I understand the meaning behind . (link to the current directory) and .. (link to its parent directory), also that / is a separator between directory names.

But what is the meaning of ./? Is it just a formal way to separate between referring to a name of something, and the intention to run that something (because you can't have / in your filename)?

Answer 1

When you type the name of an executable program, the shell searches for it in a sequence of directories whose names are stored in the $PATH environment variable.

The current directory, ., normally isn't (and shouldn't be) in your $PATH. So if you type just a.out, the shell won't find it -- unless there happens to be a /usr/bin/a.out, or /usr/local/bin/a.out, or ....
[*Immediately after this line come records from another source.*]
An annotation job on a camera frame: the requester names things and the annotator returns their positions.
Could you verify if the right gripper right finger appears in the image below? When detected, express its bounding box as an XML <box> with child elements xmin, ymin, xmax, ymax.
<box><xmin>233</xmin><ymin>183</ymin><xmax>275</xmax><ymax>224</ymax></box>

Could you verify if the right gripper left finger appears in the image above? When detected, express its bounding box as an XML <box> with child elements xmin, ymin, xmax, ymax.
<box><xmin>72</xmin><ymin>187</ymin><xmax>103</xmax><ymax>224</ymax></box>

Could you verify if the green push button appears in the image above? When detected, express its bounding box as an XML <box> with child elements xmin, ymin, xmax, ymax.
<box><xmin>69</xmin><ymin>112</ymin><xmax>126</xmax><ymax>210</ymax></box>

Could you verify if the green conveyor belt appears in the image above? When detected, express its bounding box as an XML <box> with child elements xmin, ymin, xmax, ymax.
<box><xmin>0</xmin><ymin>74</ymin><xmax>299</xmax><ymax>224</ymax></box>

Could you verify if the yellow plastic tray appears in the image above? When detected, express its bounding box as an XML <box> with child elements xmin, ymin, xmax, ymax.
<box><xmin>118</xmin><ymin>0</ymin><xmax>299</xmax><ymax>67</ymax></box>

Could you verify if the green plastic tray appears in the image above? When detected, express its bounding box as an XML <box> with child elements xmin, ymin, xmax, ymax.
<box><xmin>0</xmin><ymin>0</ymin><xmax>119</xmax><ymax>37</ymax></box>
Why shouldn't . be in your $PATH? (Sometimes, on some systems, it is.) Because it creates a security hole. If . is at the front of your $PATH, then if you cd to a directory that happens to contain a command called ls, it's very easy to execute it accidentally, with arbitrarily bad consequences. Even if . is at the end of $PATH, you can still run into problems if the little program you just compiled, or the script you just wrote, happens to have the same name as a standard command. I've seen a lot of people becoming very confused because the named a test program test, but typing test runs /bin/test.

A command can be either a built-in command (provided by the shell) or the name of an executable file. If you type ls, the shell finds an executable file called ls in one of the directories named in your $PATH. If you type a.out, there is no executable file of that name in any of the directories named in $PATH -- thus the error message.

Typing a path to the executable file (even a relative path like ./a.out) causes the shell to bypass the $PATH search; you're telling the shell exactly where to find the executable file rather than asking the shell to search for it.